Une expérience nourrit communément Michaël de Almeida et Cindy Sanchez (Candélabre). À travers ce qu’en son ils exposent en compagnie des deux autres membres de Lisieux, Christèle (batterie) et Hugo (Hugo Champion, guitariste et en parallèle protagoniste principal du recommandable projet ambiant Ascending Divers), se fixe une résonance toute de pudeur et d’intériorité : celle qui fait la dorure poétique, l’impénétrable mystère. Lisieux : musique émotionnelle, robe de spleen zébrée de fulgurances religieuses, comme issue d’un creusement sacrificiel. Volonté de ne garder que ce qui compte vraiment : beauté ainsi forgée, et l’émotion se transporte.
Une vision se renouvelle et prend chair : Lisieux n’est pas Candélabre, aujourd’hui est un autre temps. Les racines parlent, mais nous sommes ailleurs. Psalms Of Dereliction, de vapeurs et de boiseries : c’est le premier format LP de Lisieux après I (le volume initial cassette, huit titres, 2016). Psalms : bien plus qu’une carte de visite : une affirmation de style.
L’artisanat est précautionneux, manifeste un raffinement. Le spectre sonore, d’une sensualité mystérieuse, ouvre éventuellement les portes de l’élévation ("Memory of Walls", reflets liturgiques : l’un des titres forts, au même titre que "The Veil", que nous repérâmes depuis 2016). Un cœur bat en ces choses et une lumière traverse tout le disque. Palpable est la force intérieure de ces chansons, et la concentration de l’exposé (trente-cinq minutes) n’en fait que davantage ressentir son caractère précieux. Absence totale de déchet : saisissante constance qualitative de l’écriture, de même que marque le sens de la variation du quatuor. Psalms Of Dereliction est une infusion au long cours, et si Lisieux reste dans une certaine retenue et une granulation neofolk (les sobres aplats de guitares forcent le rapatriement au genre, mais la forme n’est pas puriste), la puissance de son apostrophe réside en ce qu’elle suggère.

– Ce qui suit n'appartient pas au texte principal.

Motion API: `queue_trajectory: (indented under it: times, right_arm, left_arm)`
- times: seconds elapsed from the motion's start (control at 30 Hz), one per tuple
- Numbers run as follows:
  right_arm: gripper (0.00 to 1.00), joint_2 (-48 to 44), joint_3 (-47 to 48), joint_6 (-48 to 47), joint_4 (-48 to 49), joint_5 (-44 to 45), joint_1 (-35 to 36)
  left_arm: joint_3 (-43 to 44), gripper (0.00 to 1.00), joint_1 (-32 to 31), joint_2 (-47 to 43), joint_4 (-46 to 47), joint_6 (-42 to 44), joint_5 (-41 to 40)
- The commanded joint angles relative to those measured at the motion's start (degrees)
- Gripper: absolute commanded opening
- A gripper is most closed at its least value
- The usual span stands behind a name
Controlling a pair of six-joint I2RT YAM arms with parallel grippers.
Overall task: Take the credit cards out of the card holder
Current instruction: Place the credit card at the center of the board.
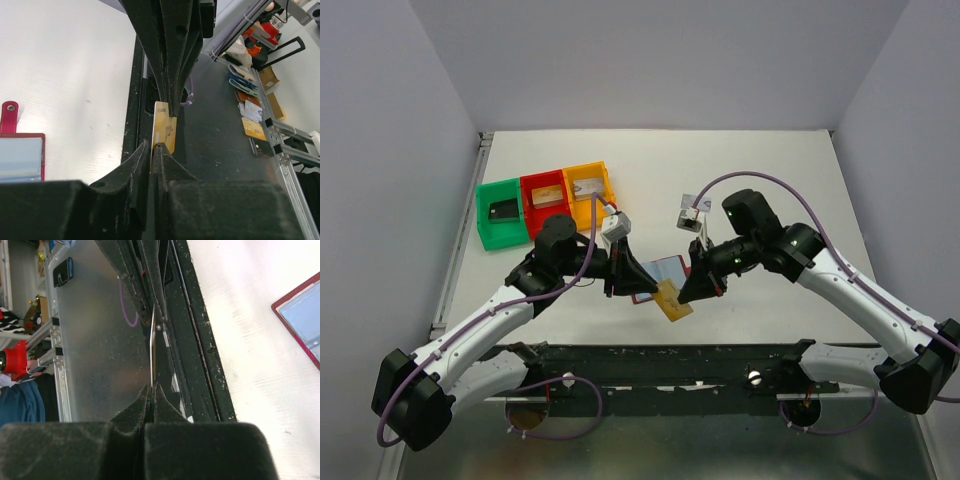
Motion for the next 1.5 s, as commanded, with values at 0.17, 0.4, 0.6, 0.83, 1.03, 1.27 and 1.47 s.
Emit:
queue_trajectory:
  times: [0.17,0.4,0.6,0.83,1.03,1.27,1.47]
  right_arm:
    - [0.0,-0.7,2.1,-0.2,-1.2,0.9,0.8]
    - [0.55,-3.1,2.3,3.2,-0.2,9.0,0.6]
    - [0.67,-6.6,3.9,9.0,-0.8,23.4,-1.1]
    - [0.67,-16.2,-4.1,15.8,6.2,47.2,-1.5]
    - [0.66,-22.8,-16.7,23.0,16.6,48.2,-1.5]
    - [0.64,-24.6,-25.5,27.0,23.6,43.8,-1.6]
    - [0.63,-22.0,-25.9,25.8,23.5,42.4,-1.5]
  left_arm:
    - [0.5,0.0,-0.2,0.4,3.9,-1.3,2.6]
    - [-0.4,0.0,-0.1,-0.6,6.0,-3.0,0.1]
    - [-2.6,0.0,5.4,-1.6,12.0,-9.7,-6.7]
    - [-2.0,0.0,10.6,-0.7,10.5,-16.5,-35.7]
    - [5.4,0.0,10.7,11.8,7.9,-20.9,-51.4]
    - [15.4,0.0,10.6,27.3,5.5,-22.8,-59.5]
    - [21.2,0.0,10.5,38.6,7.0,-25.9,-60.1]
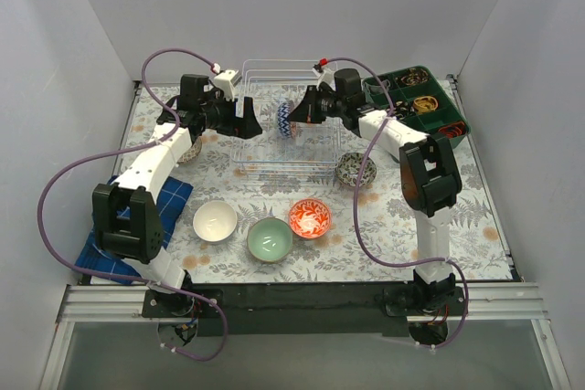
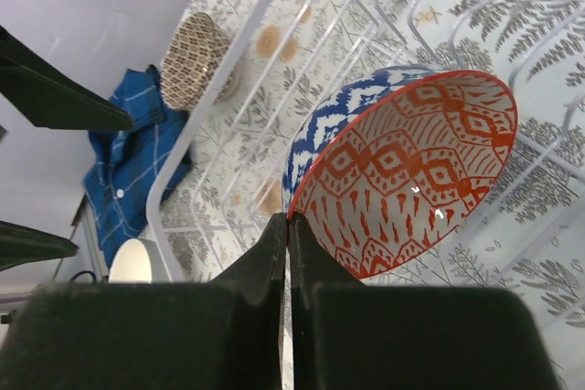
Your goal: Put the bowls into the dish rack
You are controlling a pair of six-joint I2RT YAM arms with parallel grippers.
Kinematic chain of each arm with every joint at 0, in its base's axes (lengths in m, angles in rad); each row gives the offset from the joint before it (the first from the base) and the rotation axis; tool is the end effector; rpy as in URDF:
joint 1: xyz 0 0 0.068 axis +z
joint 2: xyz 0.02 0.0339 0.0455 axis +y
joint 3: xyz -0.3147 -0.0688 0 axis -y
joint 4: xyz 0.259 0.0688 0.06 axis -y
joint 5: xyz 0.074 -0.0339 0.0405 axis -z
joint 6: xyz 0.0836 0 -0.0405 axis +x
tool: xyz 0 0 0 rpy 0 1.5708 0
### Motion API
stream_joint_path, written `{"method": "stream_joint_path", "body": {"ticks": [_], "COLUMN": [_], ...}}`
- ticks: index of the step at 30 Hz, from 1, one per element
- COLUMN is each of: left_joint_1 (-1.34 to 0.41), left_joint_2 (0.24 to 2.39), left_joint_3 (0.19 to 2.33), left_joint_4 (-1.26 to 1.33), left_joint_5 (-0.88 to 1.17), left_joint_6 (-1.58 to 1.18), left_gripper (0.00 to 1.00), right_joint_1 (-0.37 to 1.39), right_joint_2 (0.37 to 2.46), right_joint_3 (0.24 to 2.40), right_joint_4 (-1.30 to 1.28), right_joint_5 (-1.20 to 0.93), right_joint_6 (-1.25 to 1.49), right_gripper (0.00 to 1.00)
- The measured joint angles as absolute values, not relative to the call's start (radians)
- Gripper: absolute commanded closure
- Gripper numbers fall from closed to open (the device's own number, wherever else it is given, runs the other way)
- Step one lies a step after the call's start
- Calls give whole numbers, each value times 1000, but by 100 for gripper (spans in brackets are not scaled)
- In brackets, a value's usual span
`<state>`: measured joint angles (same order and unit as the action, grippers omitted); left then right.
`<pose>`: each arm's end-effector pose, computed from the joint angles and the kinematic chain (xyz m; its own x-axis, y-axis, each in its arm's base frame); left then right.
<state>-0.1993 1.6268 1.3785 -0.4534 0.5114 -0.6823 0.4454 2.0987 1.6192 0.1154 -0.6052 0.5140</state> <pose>0.3993 -0.1224 0.3274 -0.8310 -0.3932 -0.3936 0.0194 0.6866 -0.7268 0.4933 0.2882 0.2683 -0.6899 0.1187 -0.7141 -0.5683 0.5222 0.6359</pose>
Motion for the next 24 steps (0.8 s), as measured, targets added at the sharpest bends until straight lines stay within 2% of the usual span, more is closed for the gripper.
{"method": "stream_joint_path", "body": {"ticks": [13,24], "left_joint_1": [-199,-199], "left_joint_2": [1620,1649], "left_joint_3": [1372,1430], "left_joint_4": [-508,-544], "left_joint_5": [496,460], "left_joint_6": [-637,-607], "left_gripper": [13,13], "right_joint_1": [449,452], "right_joint_2": [2146,2247], "right_joint_3": [1639,1654], "right_joint_4": [318,371], "right_joint_5": [-733,-751], "right_joint_6": [712,794], "right_gripper": [99,99]}}
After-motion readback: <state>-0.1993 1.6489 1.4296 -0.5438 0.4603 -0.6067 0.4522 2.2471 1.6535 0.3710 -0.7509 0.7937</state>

Et ce qu’elle suggère, se gagne. Magie de l’appel : des volumes harmoniques se créent d’eux-mêmes dans le paysage mental de l’auditeur, à l’écoute par exemple d’ "Adrift". Ornementation additionnelle, finale et intime de ce que la bande égrène – comme un effet de dédoublement : une autre partition qui s’ajoute. Indicible, intransmissible. C’est un fait : Lisieux travaille l’imaginaire.
Le parti pris de leur formalisation se nomme économie. Les pages du carnet de voyage de Lisieux égrènent alors autant d’appels, d’énigmes parfois. Mais que se cache-t-il derrière tout ça ? Le désir naît d’une incertitude et l’ultime billet, "Black Flag", spleen pop radieuse, vaut tous les au revoir.